The value that ADB has brought to our project has been really substantial. Without financing, we wouldn’t be where we are today. And in order to get financing in this industry, you need to show long-term engagement from your customer. So generally there was a credit gap. So the ADB, because it’s a development organization, could fill that gap. And they look beyond just the creditworthiness. They look at the demand and also the development angle that Kacific could bring to the region.
The satellite was completed in October 2019. We held our breath just leading to the launch until the last minute glitch where we thought it’s not going to happen. Until I heard the roar – the rocket engine going off and seeing the rocket going off and seeing the rocket go in space. It was a wonderful sight. The satellite has worked perfectly.
We’re rolling out to customers.

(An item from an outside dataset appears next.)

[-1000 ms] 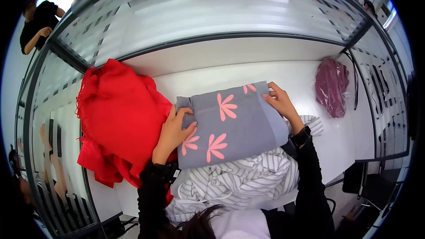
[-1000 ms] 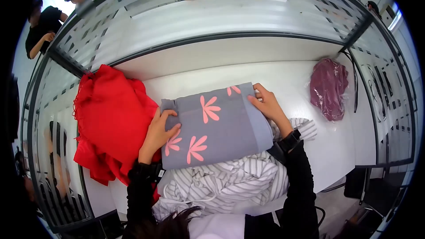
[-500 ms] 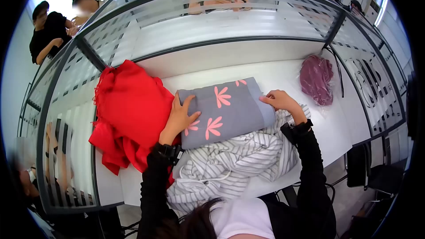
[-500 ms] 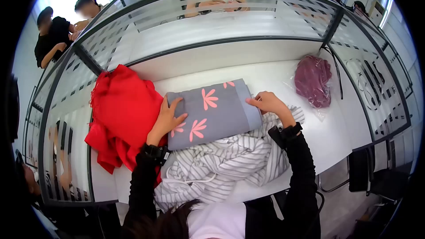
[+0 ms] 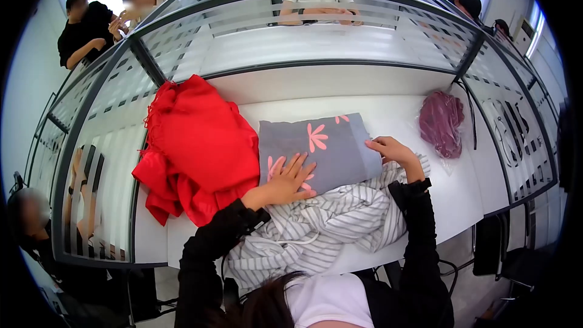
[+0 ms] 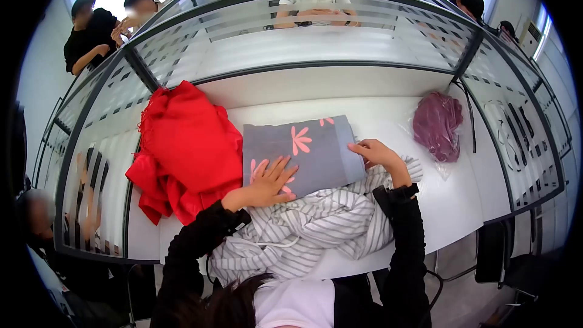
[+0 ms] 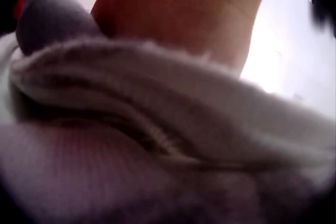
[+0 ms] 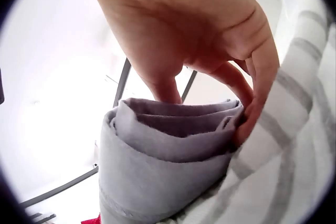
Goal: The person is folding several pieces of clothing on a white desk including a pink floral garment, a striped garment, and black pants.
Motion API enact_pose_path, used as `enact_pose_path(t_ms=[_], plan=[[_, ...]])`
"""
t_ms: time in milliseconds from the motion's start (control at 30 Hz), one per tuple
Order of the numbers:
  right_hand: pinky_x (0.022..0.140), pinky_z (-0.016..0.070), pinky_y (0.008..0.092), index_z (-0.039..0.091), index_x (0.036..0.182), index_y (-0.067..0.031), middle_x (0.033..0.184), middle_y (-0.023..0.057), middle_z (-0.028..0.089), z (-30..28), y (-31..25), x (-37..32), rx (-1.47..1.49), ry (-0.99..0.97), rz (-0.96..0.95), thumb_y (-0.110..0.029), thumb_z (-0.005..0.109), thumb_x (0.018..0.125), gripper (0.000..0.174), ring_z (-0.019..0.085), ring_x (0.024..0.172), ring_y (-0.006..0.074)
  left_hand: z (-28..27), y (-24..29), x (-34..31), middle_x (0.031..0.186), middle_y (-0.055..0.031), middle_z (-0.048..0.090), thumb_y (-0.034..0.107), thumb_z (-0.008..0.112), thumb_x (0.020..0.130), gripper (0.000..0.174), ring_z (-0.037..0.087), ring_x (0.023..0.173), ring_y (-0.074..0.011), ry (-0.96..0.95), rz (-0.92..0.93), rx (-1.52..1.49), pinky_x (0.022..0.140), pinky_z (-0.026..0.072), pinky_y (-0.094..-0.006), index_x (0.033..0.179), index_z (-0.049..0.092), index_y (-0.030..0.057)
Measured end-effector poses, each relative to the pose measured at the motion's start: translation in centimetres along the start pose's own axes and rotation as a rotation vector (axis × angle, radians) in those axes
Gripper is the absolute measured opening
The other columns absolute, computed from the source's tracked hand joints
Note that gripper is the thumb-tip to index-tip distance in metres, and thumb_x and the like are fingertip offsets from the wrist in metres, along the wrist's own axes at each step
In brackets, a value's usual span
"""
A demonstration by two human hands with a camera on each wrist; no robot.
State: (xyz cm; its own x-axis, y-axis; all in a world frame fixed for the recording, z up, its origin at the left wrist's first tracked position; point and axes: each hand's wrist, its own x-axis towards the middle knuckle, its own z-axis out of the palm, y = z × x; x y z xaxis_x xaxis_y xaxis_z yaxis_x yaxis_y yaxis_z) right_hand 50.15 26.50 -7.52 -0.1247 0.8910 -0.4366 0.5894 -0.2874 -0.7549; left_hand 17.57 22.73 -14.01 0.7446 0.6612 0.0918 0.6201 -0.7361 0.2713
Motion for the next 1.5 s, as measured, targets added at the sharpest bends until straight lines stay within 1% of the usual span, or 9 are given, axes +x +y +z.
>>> enact_pose_path(t_ms=[33,233,367,767,867,1000,1167,1300,1500], plan=[[0.063,0.0505,0.0281,0.054,0.108,0.0067,0.091,0.0119,0.060,0.1,0.2,-0.2,0.004,0.004,-0.007,-0.049,0.054,0.083,0.061,0.059,0.077,0.0173,0.4,-0.2,0.0,0.144,-0.0234,0.011,0.062,0.039,0.082,0.081,0.012,0.133,-0.0383,-0.039,-0.010,-0.017,0.103,0.0061,-0.0554,0.140,0.018,0.0106],[0.060,0.0507,0.0271,0.056,0.105,0.0092,0.084,0.0116,0.058,-0.5,-0.7,-1.3,0.046,-0.023,-0.014,-0.050,0.057,0.081,0.063,0.058,0.070,0.0166,0.0,0.1,0.0,0.142,-0.0250,0.014,0.062,0.044,0.080,0.083,0.014,0.133,-0.0384,-0.033,0.012,0.050,0.102,0.0123,-0.0554,0.139,0.021,0.0075],[0.062,0.0497,0.0264,0.056,0.104,0.0096,0.084,0.0111,0.058,-0.3,0.3,-0.5,0.111,-0.032,-0.041,-0.050,0.056,0.082,0.063,0.057,0.071,0.0163,-0.6,2.5,0.9,0.137,-0.0350,0.016,0.064,0.052,0.074,0.100,0.017,0.129,-0.0472,-0.060,-0.048,-0.001,0.103,0.0176,-0.0538,0.133,0.019,-0.0104],[0.065,0.0449,0.0218,0.057,0.103,0.0035,0.080,0.0039,0.060,0.4,-0.5,-0.7,0.557,-0.185,-0.180,-0.039,0.050,0.090,0.045,0.056,0.073,0.0099,0.8,5.3,4.0,0.138,-0.0368,0.009,0.072,0.046,0.071,0.113,0.007,0.132,-0.0461,-0.172,-0.031,-0.011,0.105,0.0092,-0.0521,0.130,0.013,-0.0184],[0.058,0.0377,0.0194,0.059,0.100,-0.0001,0.071,-0.0029,0.053,0.8,-2.0,-1.9,0.187,-0.046,-0.307,-0.034,0.048,0.091,0.037,0.046,0.066,0.0056,1.4,5.0,4.0,0.138,-0.0366,0.008,0.076,0.044,0.069,0.117,0.003,0.132,-0.0455,-0.168,-0.037,-0.051,0.106,0.0050,-0.0528,0.132,0.010,-0.0164],[0.055,0.0331,0.0205,0.061,0.101,-0.0027,0.065,-0.0050,0.045,1.1,-1.8,-2.4,0.129,0.039,-0.225,-0.037,0.049,0.090,0.038,0.038,0.061,0.0053,0.0,4.6,4.2,0.140,-0.0341,0.008,0.072,0.044,0.073,0.110,0.006,0.133,-0.0428,-0.194,-0.041,-0.176,0.106,0.0084,-0.0501,0.132,0.013,-0.0153],[0.074,0.0432,0.0232,0.057,0.103,0.0013,0.092,0.0042,0.058,0.9,0.6,-0.9,0.638,-0.010,-0.146,-0.039,0.052,0.089,0.043,0.053,0.081,0.0110,-1.8,4.7,5.6,0.140,-0.0283,0.020,0.051,0.035,0.090,0.076,0.019,0.132,-0.0355,-0.131,-0.179,-0.708,0.107,0.0177,-0.0357,0.133,0.022,-0.0101],[0.073,0.0431,0.0244,0.056,0.099,-0.0003,0.092,0.0062,0.058,1.3,2.1,-0.1,0.744,0.051,-0.120,-0.033,0.054,0.088,0.035,0.054,0.082,0.0129,1.0,4.5,8.1,0.138,-0.0225,0.029,0.042,0.035,0.093,0.061,0.024,0.130,-0.0345,0.132,-0.183,-1.035,0.106,0.0206,-0.0335,0.130,0.031,-0.0062],[0.071,0.0439,0.0260,0.055,0.097,-0.0012,0.090,0.0059,0.058,1.9,3.4,-0.2,0.818,0.072,0.072,-0.036,0.056,0.085,0.037,0.054,0.079,0.0134,3.2,5.9,9.4,0.142,-0.0187,0.022,0.037,0.032,0.093,0.057,0.020,0.133,-0.0308,0.071,-0.286,-0.357,0.106,0.0173,-0.0393,0.135,0.025,-0.0009]])
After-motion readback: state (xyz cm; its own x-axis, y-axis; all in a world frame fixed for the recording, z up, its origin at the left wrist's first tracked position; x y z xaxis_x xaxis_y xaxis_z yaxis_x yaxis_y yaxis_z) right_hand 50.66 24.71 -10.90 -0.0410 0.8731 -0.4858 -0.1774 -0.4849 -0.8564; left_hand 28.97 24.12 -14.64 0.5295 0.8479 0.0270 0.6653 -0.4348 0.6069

We’ve seen various cases that have been addressed by Kacific. Cases of life-saving events that Kacific has been able to support thanks to local connectivity. That of course gives a tremendous and heartwarming motivation to the entire team and why Kacific is in all these regions. We’ve been, of course, hit by the mishap of COVID-19. It was a difficult start but we overcame the challenge. We changed a little bit of our strategy to adapt to the COVID environment.
It’s been a great journey and I never thought seven and a half years ago that I’d be sitting here and telling that story.
Launching a satellite in space, putting it together from scratch, with a group of experts like our group but with no history in the company is extremely daunting. I’m very, very thankful that ADB managed to get across the daunting element of investing in space for the first time. There was a steep learning curve that they needed to go through and fortunately, they did. And it’s great to have them by our side as a magnet for other funds to start gravitating around the project. They attracted Leading Asia's Private Infrastructure (LEAP) Fund.
So the credibility of the project was very much intertwined with the establishment of the ADB. We had other lenders interested and building up the syndicates together but ADB was always the good reference driving the project forward. In fact, we have started looking at developing our second satellite and we think we have a bright future ahead of us.